RECORDS FOR THIS TASK: Begin

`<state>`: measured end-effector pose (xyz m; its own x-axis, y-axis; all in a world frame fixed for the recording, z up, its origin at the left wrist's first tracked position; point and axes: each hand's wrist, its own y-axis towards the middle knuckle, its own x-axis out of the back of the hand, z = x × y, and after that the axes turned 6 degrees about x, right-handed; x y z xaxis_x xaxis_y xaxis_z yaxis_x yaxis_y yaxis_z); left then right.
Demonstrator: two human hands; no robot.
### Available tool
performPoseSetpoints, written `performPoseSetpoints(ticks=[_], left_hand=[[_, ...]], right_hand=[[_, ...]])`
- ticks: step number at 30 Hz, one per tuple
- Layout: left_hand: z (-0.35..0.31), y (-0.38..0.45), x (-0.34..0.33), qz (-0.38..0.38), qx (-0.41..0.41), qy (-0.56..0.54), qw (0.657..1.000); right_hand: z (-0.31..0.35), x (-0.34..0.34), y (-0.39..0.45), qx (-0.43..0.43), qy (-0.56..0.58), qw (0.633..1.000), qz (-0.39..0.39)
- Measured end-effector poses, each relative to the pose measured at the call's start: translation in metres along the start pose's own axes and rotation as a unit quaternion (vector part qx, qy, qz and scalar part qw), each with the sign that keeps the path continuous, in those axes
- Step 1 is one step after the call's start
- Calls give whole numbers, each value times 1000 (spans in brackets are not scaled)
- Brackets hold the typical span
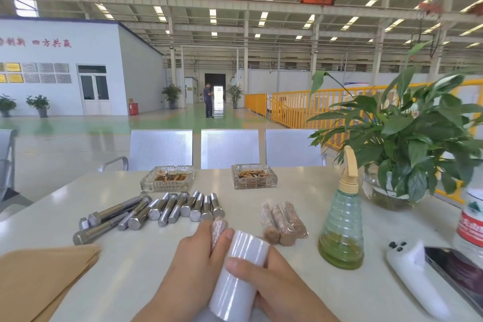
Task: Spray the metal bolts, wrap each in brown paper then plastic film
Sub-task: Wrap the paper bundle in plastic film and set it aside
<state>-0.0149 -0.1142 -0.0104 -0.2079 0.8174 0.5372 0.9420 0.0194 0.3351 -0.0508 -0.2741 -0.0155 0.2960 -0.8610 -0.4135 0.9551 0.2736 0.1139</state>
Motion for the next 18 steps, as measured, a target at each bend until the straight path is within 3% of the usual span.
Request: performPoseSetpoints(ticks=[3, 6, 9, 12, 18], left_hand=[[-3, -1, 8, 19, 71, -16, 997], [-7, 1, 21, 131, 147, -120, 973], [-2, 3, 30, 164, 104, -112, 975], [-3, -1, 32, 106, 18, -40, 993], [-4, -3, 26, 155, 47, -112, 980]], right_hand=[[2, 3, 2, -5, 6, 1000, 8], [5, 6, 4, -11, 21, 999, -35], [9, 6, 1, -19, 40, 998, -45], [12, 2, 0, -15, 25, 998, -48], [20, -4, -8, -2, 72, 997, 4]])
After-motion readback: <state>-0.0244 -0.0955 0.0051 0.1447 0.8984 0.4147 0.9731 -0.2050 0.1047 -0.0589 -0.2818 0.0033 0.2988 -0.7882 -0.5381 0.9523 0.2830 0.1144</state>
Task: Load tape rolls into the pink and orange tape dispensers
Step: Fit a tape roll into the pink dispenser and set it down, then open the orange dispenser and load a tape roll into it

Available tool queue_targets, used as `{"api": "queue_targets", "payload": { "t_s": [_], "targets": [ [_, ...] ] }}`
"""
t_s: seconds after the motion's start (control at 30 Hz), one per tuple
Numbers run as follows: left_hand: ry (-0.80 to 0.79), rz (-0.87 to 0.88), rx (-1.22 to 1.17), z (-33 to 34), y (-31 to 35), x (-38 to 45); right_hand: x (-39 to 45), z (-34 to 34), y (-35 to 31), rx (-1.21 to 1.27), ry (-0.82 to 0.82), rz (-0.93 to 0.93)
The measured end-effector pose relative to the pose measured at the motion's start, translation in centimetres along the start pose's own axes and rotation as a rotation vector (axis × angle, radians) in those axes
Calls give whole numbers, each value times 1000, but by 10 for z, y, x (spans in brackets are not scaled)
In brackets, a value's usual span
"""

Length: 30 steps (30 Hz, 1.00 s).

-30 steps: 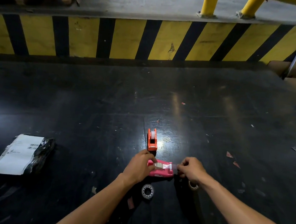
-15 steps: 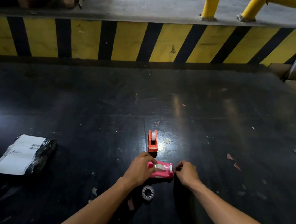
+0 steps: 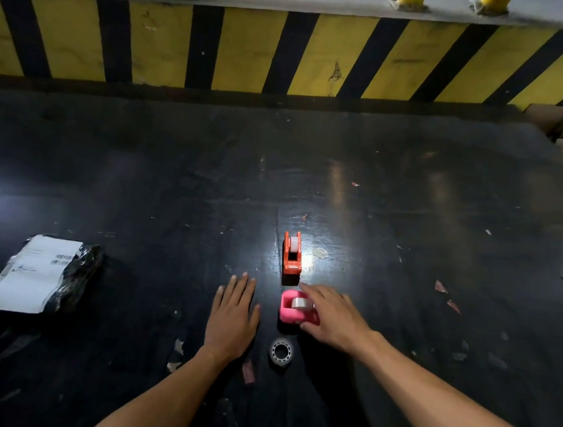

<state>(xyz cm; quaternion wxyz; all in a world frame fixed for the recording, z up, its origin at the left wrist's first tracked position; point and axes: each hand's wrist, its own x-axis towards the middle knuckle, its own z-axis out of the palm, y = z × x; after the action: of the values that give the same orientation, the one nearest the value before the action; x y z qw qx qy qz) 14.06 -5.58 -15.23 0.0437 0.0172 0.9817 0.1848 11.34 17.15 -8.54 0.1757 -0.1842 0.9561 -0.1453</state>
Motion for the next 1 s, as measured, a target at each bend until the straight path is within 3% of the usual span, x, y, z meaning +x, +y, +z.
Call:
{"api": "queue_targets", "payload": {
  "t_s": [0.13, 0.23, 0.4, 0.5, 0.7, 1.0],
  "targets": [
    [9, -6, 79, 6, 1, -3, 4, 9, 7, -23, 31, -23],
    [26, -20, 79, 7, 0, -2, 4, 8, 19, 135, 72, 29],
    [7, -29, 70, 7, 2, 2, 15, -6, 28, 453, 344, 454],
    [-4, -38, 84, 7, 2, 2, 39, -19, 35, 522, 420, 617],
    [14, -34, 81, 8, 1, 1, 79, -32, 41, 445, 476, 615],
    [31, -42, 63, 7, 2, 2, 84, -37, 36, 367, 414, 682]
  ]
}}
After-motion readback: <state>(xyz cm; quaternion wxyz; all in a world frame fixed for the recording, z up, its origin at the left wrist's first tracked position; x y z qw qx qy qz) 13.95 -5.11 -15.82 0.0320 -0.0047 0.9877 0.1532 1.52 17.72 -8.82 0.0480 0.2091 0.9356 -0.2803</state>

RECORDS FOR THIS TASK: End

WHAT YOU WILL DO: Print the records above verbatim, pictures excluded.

SOLUTION FOR THIS EXERCISE:
`<state>`: measured end-effector pose (xyz m; its own x-axis, y-axis; all in a world frame fixed for the recording, z up, its origin at the left wrist's first tracked position; point and axes: each hand's wrist, its own y-axis towards the middle knuckle, its own x-axis out of the back of the hand, z = x × y, and after that the axes turned 6 degrees about x, right-handed; x y z xaxis_x xaxis_y xaxis_z yaxis_x yaxis_y yaxis_z); left then right.
Demonstrator: two human hands; no robot.
### Available tool
performPoseSetpoints, written `performPoseSetpoints(ticks=[_], left_hand=[[_, ...]], right_hand=[[_, ...]])`
- ticks: step number at 30 Hz, one per tuple
- Layout: left_hand: z (-0.35..0.31), y (-0.38..0.45), x (-0.34..0.33), qz (-0.38..0.38), qx (-0.41..0.41), qy (-0.56..0.54), qw (0.657..1.000); right_hand: z (-0.31..0.35), x (-0.34..0.34), y (-0.39..0.45), qx (-0.43..0.43), qy (-0.56..0.58), qw (0.633..1.000), qz (-0.39..0.39)
- Measured end-effector poses, each relative to the pose measured at the call's start: translation in metres along the start pose's own axes and rotation as a unit quaternion (vector part qx, qy, qz and scalar part qw), each with the sign that keeps the path continuous, in those axes
- Step 1 is one step after the call's start
- Calls give whole numbers, each value times 1000 (spans in brackets are not scaled)
- Brackets hold the typical span
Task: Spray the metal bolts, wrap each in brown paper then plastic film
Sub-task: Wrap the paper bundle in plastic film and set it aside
<state>-0.0149 -0.1142 -0.0104 -0.2079 0.8174 0.5372 0.9420 0.0194 0.3351 -0.0508 -0.2741 -0.0155 0.2960 -0.8610 -0.4135 0.9551 0.2736 0.1139</state>
Motion for the next 18 steps, as measured, a target at each bend until the straight path is within 3% of the usual span.
Request: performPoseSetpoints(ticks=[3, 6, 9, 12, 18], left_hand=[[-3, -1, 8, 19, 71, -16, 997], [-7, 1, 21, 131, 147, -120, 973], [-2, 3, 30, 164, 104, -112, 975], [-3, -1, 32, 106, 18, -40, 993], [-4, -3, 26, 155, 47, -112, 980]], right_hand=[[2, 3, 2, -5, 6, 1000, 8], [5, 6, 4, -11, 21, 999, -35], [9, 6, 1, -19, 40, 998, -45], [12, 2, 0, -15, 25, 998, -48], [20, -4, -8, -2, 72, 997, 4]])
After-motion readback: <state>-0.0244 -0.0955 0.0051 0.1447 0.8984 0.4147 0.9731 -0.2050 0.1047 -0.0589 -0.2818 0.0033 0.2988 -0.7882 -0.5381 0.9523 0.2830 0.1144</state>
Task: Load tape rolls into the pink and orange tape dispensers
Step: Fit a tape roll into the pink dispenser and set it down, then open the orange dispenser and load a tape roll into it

Available tool queue_targets, used as `{"api": "queue_targets", "payload": { "t_s": [_], "targets": [ [_, ...] ] }}`
"""
t_s: seconds after the motion's start (control at 30 Hz), one per tuple
Numbers run as follows: left_hand: ry (-0.80 to 0.79), rz (-0.87 to 0.88), rx (-1.22 to 1.17), z (-33 to 34), y (-31 to 35), x (-38 to 45); right_hand: x (-39 to 45), z (-34 to 34), y (-35 to 31), rx (-1.21 to 1.27), ry (-0.82 to 0.82), rz (-0.93 to 0.93)
The measured end-effector pose relative to the pose measured at the motion's start, translation in centimetres along the start pose's own axes and rotation as a rotation vector (axis × angle, radians) in those axes
Calls give whole numbers, each value times 1000, but by 10 for z, y, x (spans in brackets are not scaled)
In brackets, a value's usual span
"""

Length: 30 steps (30 Hz, 1.00 s).

-30 steps: 
-15 steps: 
+0 steps: 

<state>(xyz cm; quaternion wxyz; all in a world frame fixed for the recording, z up, its origin at the left wrist's first tracked position; point and axes: each hand's wrist, its own x-axis towards the middle knuckle, its own z-axis out of the palm, y = z × x; after the action: of the values that give the same orientation, the one nearest the value before the action; x y z qw qx qy qz) 14.06 -5.58 -15.23 0.0437 0.0172 0.9817 0.1848 11.34 17.15 -8.54 0.1757 -0.1842 0.9561 -0.1453</state>
Motion for the next 1 s, as measured, a target at each bend until the straight path is within 3% of the usual span, x, y, z meaning +x, +y, +z.
Call:
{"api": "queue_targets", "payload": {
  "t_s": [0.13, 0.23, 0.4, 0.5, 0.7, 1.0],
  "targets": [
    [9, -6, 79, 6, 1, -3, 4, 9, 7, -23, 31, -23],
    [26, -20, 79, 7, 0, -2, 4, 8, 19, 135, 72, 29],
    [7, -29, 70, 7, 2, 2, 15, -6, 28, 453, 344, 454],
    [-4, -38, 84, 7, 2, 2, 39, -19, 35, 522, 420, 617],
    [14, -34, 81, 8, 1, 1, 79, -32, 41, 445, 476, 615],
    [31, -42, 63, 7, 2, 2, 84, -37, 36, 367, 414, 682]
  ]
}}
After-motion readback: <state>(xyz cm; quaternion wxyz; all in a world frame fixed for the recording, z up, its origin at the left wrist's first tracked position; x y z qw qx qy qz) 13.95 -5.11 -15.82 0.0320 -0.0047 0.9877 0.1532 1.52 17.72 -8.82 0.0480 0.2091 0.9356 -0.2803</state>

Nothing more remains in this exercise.